### Task directions
If a line in the entries below holds the string "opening", copy it.

### Exercise materials

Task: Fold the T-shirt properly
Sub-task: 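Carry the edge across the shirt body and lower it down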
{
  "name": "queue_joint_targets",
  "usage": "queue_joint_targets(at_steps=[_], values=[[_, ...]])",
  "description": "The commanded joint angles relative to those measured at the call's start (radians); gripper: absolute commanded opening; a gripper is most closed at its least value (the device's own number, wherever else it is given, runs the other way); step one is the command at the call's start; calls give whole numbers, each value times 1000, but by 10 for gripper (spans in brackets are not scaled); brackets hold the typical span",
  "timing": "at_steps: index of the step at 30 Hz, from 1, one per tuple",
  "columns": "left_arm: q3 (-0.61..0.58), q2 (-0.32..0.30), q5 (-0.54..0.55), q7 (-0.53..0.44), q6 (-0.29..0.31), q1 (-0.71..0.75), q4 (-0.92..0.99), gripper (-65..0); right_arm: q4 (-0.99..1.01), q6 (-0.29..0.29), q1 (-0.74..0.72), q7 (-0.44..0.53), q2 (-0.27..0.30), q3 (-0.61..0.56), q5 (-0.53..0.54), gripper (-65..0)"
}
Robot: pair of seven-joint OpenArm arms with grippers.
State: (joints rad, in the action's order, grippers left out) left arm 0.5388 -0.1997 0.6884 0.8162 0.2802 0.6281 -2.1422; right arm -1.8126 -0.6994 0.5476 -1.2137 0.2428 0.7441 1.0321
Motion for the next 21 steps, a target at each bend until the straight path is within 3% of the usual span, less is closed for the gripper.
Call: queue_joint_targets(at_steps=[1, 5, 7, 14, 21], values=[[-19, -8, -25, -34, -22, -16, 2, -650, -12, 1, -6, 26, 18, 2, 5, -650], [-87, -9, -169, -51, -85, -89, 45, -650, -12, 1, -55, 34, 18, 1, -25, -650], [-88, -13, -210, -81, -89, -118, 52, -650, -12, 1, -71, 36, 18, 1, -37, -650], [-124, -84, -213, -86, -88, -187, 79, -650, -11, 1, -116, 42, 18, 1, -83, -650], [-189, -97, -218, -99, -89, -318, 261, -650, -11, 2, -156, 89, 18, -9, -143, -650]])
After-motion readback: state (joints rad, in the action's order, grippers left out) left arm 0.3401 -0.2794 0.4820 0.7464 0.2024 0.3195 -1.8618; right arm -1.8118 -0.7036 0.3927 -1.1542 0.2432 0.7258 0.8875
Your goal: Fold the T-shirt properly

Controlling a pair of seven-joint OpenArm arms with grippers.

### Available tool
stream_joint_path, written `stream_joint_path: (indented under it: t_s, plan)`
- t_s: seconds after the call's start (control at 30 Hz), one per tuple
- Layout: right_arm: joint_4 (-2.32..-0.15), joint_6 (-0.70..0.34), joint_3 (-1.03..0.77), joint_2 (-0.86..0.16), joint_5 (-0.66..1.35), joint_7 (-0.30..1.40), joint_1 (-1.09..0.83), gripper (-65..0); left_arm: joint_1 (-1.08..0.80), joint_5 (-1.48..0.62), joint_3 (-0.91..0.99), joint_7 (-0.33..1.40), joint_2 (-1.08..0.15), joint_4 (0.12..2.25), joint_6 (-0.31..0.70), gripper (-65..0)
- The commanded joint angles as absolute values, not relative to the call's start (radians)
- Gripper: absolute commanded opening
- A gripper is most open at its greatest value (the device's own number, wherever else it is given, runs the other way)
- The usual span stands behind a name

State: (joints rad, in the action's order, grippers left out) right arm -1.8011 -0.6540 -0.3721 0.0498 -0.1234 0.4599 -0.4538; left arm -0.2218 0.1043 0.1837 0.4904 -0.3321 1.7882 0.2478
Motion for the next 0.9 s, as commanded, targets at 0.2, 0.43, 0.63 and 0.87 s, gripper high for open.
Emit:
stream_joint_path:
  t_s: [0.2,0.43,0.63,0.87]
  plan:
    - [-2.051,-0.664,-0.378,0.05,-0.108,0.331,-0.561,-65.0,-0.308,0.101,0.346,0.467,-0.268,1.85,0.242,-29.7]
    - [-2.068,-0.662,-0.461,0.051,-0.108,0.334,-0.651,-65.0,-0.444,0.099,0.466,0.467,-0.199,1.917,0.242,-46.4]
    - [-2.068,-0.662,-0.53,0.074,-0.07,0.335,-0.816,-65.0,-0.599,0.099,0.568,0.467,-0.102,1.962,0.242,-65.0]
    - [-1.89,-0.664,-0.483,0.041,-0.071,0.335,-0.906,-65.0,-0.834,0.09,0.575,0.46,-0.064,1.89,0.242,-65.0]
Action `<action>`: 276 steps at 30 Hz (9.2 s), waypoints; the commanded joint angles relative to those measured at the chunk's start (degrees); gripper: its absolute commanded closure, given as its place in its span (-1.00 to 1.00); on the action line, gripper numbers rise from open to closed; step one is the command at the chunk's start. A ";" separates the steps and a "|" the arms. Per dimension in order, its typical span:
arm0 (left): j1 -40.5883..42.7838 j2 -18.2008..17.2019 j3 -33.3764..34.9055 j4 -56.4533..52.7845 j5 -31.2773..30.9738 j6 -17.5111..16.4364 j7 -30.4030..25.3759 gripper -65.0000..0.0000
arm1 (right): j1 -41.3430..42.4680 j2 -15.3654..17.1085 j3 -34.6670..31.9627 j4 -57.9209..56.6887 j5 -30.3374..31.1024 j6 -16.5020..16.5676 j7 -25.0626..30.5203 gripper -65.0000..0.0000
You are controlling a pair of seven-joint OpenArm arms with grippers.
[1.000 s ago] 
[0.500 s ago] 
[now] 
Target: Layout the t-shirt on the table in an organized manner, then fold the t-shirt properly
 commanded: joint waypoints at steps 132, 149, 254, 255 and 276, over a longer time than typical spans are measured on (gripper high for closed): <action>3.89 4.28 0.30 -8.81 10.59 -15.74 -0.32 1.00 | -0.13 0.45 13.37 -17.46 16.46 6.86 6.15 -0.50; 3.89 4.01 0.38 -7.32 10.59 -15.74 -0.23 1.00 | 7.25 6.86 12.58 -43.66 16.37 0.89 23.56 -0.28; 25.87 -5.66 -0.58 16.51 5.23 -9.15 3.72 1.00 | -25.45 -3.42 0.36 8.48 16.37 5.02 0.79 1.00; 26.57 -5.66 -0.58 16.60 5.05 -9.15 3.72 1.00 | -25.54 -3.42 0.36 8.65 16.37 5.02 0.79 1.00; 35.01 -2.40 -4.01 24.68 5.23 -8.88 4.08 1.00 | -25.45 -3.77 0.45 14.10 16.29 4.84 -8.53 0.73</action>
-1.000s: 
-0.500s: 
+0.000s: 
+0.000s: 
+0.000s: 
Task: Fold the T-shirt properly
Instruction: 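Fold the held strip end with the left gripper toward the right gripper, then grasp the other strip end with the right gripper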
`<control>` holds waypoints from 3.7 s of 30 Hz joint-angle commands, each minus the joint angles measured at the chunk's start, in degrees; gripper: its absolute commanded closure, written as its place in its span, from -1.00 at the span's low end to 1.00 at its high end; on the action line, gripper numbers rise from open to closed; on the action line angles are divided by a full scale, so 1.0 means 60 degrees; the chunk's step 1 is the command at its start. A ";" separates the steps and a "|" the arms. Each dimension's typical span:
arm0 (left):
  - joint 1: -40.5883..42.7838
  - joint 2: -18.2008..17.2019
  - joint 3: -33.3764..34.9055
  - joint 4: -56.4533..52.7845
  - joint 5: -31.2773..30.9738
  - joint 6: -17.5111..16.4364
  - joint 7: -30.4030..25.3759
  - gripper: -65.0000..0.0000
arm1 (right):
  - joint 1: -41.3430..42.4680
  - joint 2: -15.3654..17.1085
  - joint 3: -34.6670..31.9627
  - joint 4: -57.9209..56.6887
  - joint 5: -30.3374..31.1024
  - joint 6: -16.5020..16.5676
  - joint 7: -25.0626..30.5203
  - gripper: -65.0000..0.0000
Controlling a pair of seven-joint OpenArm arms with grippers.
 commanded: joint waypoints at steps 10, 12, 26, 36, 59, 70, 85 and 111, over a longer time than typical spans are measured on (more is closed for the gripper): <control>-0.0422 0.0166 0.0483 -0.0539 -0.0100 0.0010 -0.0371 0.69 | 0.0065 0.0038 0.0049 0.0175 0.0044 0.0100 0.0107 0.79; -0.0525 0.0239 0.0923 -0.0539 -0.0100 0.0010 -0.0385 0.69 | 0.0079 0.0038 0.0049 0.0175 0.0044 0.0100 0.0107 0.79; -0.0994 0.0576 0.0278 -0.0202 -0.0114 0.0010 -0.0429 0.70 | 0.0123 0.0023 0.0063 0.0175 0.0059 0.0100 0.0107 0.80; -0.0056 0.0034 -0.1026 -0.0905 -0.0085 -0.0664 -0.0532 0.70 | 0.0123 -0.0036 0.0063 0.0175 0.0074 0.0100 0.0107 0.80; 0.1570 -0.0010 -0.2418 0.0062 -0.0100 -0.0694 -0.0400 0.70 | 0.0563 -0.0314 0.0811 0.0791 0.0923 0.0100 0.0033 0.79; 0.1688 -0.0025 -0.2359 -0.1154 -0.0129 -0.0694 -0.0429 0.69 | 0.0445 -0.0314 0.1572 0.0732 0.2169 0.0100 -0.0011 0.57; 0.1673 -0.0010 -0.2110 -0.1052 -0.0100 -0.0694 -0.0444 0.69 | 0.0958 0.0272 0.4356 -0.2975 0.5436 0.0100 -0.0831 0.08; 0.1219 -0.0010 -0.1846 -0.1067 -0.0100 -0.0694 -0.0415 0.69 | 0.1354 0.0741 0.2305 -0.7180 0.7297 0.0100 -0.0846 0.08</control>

### Exercise answer
  "description": "The commanded joint angles relative to those measured at the call's start (radians); gripper: absolute commanded opening; a gripper is most closed at its least value (the device's own number, wherever else it is given, runs the other way); step one is the command at the call's start; calls give whole numbers, each value times 1000, but by 10 for gripper (spans in brackets are not scaled); brackets hold the typical span",
- Gripper: absolute commanded opening

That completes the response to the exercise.